Add new program 'firehose' #557

Merged
merged 2 commits into from Aug 4, 2015

Projects

None yet

2 participants

@lukego
Member
lukego commented Jul 10, 2015

This is a program that me and @pavel-odintsov have been working on this week. It is a specially optimized program that picks up packets off the wire and passes them to a simple C callback function. We are exploring it as a possible faster way to get packets into fastnetmon. Hopefully it is generally the easiest way in the universe to quickly attach a C function to an arbitrarily large amount of traffic.

On Interlaken I have setup a 40G / 41 Mpps load testing setup (96-byte SYN flood). For simple packet counting I see full line rate with one 2.4 GHz core and I suspect there is a lot more capacity than this. For basic packet header parsing/analysis based on fastnetmon code I see 34 Mpps. It's really fast.

The trick is that we statically initialize all packet buffers and DMA descriptors so that new packets can be received with just a few instructions.

README:

  Usage: firehose [OPTION]... <callback.so>

  Firehose: Execute C callback functions directly on live traffic.

  The callback function is provided as a shared library (.so file) and
  is called with each packet received from one or more 10-Gigabit (Intel
  82599) network interfaces.

  Receive overhead is very low. firehose can process tens of millions of
  packets per second with one CPU core.

  Print the example (-e option) and header file (-H option) for
  instructions on how to write a callback library.

  Options:

    -H, --print-header   Print a copy of firehose.h.
                         You need this to compile your callback library.
    -e, --example        Print instructions for compiling an example library.
    -i PCI, --input PCI  Receive packets from port with PCI address.
    -t SECONDS, --time SECONDS

Example usage:

  Instructions for creating an example program for firehose.

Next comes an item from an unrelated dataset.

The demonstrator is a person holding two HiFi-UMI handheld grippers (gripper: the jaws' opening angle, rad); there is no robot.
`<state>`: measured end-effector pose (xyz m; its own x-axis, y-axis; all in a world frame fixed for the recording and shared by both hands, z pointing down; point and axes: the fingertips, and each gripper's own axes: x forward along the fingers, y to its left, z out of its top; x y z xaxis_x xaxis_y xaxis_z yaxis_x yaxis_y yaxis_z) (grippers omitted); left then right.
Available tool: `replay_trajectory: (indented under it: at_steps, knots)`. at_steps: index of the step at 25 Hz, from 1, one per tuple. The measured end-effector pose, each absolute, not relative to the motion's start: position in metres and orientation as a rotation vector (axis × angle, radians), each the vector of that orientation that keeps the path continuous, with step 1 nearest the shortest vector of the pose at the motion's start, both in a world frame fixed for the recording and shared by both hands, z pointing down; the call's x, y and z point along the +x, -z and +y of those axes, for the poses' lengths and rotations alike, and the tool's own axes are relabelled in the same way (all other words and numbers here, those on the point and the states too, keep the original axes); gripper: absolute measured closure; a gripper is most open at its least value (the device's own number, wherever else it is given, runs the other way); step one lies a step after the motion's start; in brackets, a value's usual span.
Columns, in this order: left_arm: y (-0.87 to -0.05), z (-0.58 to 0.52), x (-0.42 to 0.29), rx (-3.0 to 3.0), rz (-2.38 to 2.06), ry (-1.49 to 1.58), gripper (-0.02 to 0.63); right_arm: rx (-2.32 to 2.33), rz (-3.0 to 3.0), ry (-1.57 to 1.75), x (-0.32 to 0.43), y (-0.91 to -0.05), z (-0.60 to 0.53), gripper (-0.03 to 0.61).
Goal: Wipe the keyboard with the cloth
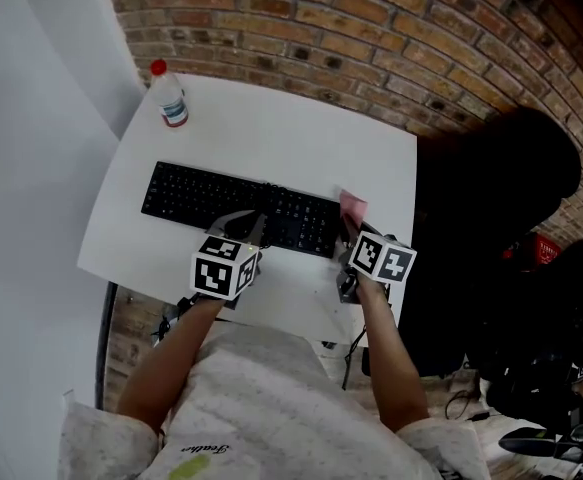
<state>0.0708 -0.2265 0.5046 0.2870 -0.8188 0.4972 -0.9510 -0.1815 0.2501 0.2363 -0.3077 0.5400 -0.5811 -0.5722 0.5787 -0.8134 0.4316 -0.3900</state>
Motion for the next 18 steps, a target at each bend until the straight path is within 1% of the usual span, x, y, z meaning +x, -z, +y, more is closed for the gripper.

  This example assumes that you have the 'firehose' executable in your
  path. If you are using the 'snabb' executable then use a syntax like
  'snabb firehose' or './snabb firehose' instead as appropirate.

  Step 1: Create firehose.h

    Create firehose.h with this command:
    $ firehose -H > firehose.h

  Step 2: Create firehose_example.c

    Create the file firehose_example.c with these contents:

      #include <stdio.h>
      #include "firehose.h" // generated by 'firehose -h'

      static int packets;
      void firehose_start() { printf("Starting\n"); }
      void firehose_stop()  { printf("Stopping after %d packets\n", packets); }
      void firehose_packet(const char *pci, char *data, int length) { packets++; }

  Step 3: Compile the callback library

   Compile firehose_example.so callback shared library:
    $ gcc -O2 -fPIC -shared -o firehose_example.so firehose_example.c

  Step 4: Run the example on one or more 10G ports

    Indentify the PCI addresses of the (Intel 82599) network ports that
    you want to test with and run firehose:

    $ sudo firehose -i 0000:01:00.0 -i 0000:01:00.1 \
                    -i 0000:02:00.0 -i 0000:02:00.1 \
                    -t 1 ./firehose_example.so
    Loading shared object: ./firehose_example.so
    Initializing NIC: 0000:01:00.0
    Initializing NIC: 0000:01:00.1
    Initializing NIC: 0000:02:00.0
    Initializing NIC: 0000:02:00.1
    Initializing callback library
    Starting
    Processing traffic...
    Stopping after 41136315 packets

    which shows 41 million packets being processed in one
    second. (This is not the performance limit: that was the total
    traffic being received on the links for this example.)
@lukego lukego Add new program 'firehose'
README:

  Usage: firehose [OPTION]... <callback.so>

  Firehose: Execute C callback functions directly on live traffic.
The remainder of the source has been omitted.